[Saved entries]
%%
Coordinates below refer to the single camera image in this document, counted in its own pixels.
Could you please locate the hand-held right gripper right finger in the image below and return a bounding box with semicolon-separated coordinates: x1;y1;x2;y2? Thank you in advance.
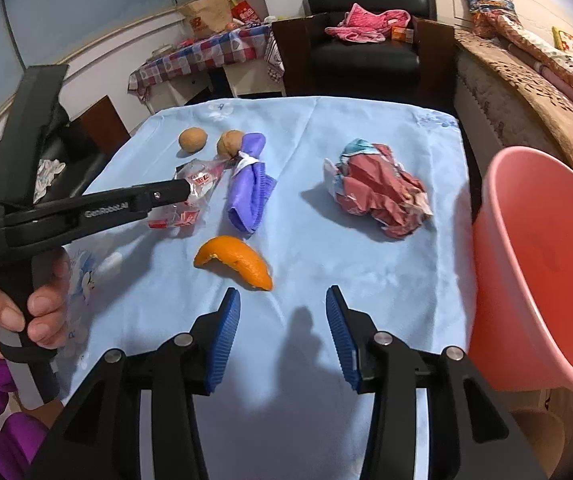
325;285;550;480

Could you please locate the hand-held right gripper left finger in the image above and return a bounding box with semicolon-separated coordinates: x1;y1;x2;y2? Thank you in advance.
26;287;242;480

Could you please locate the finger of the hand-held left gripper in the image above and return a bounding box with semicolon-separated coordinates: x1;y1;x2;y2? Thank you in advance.
61;178;193;247
0;63;70;207

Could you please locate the clear wrapper with red print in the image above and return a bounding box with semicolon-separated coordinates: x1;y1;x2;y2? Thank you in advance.
147;158;228;229

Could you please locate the pink plastic bin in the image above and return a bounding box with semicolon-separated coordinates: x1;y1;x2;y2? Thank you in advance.
467;146;573;393

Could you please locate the person's left hand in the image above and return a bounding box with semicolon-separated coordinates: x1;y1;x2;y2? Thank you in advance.
0;248;72;360

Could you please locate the crumpled white paper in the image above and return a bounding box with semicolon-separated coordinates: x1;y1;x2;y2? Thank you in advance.
34;158;67;203

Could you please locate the black leather armchair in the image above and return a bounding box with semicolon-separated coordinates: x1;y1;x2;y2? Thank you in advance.
271;0;456;111
0;95;131;201

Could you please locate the orange peel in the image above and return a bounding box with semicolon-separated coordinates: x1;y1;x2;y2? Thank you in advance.
194;235;273;292

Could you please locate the brown round fruit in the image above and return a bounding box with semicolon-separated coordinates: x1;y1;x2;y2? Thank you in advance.
178;127;208;153
216;130;245;159

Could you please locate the purple rubber glove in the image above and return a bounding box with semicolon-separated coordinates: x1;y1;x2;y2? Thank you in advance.
226;132;277;235

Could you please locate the crumpled dark red paper bag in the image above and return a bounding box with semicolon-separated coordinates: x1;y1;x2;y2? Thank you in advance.
323;139;433;239

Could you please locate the light blue floral tablecloth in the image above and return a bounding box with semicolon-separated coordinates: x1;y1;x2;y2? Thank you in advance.
56;96;477;480

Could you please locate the checked tablecloth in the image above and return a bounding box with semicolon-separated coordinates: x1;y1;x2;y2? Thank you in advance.
129;25;284;103

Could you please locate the brown paper bag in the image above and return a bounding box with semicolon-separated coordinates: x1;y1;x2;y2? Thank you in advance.
180;0;234;40

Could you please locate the brown wooden stool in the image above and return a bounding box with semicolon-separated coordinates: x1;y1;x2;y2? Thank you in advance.
509;407;567;466

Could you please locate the red packet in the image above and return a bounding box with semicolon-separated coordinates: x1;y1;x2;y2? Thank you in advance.
230;2;260;26

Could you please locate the pink clothing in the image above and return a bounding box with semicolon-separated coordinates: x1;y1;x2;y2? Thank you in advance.
325;3;412;43

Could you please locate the brown patterned blanket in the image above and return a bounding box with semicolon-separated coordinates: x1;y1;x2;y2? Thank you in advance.
454;30;573;196

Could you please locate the folded floral quilt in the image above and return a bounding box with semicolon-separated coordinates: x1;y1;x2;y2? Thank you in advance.
487;10;573;126

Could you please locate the colourful printed pillow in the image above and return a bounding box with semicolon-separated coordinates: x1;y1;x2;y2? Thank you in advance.
461;0;517;36

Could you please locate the yellow patterned pillow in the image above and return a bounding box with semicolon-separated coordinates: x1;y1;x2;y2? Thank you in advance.
553;26;573;58

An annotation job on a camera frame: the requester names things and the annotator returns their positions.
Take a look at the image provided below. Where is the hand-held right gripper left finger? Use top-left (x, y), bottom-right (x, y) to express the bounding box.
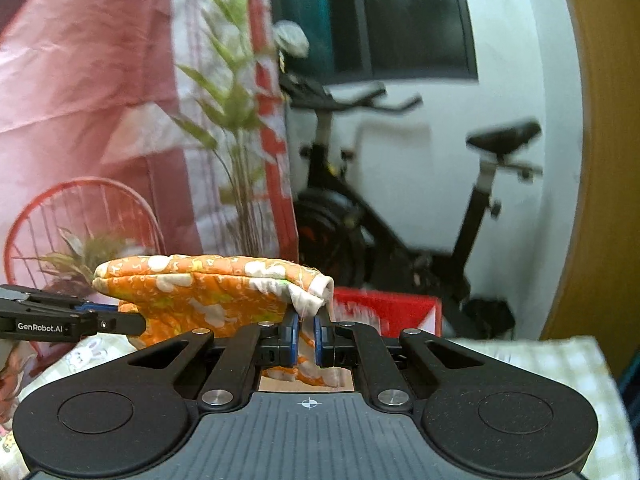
%%
- _Exercise aim_: For each line above that carries the word "camera", copy it out.

- _Solution to this task_:
Coordinates below refer to the single camera image in this document, counted in its own pixels.
An annotation job on a camera frame: the requester names things and the annotator returns their positions.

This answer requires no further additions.